The Transaction regulations are the portion of HIPAA that truly relates to Administrative Simplification.  These regulations have received support throughout the industry in creating a more efficient process for processing information in the following areas:  health care claims and equivalent encounter information; health care payment and remittance advice; coordination of benefits; health claim status request and response; health plan enrollments and disenrollments; health care eligibility benefit inquiries and responses; health plan premium payments, payment order and remittance advice; and referral certification and authorization.

 

These standards apply only when these transactions are transmitted electronically, not when the same transactions are completed using paper.  However, Medicare will be requiring all providers to submit claims electronically as of October 16, 2003 .  The only exceptions will be through waivers granted to small providers that may submit by paper.

Security Regulation

The Security regulations apply to those same entities covered by the privacy rules.  The Security regulations require covered entities to develop policies, procedures, and systems, with same goal as the Privacy regulations, to protect the patient’s individually identifiable health information.  These measures refer only to electronic maintenance of protected health information and will need to include policies for preventing staff without a need to access patient information from viewing this information on computers or installing appropriate firewalls to prevent outsiders from accessing protected information. 
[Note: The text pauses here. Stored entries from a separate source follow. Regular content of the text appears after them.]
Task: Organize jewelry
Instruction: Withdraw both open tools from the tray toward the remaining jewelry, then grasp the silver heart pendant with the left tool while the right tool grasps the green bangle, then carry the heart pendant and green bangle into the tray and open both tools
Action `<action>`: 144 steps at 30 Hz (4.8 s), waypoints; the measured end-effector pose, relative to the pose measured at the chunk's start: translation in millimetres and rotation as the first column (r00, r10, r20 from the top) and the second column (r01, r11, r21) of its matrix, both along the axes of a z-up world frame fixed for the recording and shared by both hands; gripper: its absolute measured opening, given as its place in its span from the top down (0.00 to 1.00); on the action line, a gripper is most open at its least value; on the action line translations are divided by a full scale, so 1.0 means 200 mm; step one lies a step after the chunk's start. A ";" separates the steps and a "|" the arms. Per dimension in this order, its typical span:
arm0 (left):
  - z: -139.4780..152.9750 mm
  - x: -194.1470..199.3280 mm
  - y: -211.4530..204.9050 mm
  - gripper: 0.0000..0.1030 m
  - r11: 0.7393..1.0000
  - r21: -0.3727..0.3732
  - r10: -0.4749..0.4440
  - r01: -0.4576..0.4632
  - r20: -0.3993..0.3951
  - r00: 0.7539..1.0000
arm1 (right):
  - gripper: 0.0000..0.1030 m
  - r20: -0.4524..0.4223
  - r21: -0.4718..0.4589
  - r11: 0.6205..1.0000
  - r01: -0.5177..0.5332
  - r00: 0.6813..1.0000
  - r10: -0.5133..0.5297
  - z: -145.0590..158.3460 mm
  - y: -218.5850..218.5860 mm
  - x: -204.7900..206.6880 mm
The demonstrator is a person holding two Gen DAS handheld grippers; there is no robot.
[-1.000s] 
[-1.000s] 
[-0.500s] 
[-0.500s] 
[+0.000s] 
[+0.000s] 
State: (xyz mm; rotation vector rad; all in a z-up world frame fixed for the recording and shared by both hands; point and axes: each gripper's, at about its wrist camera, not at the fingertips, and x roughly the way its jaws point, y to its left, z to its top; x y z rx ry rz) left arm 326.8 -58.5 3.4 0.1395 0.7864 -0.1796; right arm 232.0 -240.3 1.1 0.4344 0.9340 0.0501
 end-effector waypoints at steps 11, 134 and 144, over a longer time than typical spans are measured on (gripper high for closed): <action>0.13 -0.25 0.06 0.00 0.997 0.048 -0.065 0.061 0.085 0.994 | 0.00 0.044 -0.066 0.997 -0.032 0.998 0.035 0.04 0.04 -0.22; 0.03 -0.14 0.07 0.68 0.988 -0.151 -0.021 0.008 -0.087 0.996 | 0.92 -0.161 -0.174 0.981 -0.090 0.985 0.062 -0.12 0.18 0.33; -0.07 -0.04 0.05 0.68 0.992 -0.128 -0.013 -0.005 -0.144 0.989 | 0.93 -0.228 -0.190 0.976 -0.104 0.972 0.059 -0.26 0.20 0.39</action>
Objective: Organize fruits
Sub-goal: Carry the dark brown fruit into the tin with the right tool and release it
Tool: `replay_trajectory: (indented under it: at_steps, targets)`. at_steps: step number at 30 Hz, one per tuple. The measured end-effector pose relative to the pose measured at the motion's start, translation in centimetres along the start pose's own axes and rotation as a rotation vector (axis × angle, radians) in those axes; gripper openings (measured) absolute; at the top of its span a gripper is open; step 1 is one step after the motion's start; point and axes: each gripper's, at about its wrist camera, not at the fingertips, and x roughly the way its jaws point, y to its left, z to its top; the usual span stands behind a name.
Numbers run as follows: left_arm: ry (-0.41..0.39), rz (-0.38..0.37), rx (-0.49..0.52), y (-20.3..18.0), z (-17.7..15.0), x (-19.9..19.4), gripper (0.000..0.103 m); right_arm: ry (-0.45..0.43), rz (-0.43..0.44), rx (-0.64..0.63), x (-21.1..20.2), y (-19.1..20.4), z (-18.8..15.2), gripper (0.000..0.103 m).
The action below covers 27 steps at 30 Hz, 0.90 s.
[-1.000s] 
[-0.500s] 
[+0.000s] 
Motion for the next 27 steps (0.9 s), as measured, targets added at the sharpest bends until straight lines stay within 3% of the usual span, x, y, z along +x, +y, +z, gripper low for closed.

The Security regulations require the appointment of a security official.  This person should be someone with at least minimal IT experience.  Covered entities will also be required to undergo a gap analysis of their security systems currently in place to determine where the current standards fall short of HIPAA’s requirements.

The Security regulations are scalable.  This means that the Department of Health and Human Services would not expect a small home health agency to spend $150,000 on a computer software program like a hospital might.  The programs and systems put into place must be reasonable and provide particular assurances that the protected information is safe.  

These regulations are still in proposed form, but agencies should start developing policies and procedures as well as looking at computer systems.  We do not anticipate that the final rules will be promulgated and a compliance date set before the end of this year.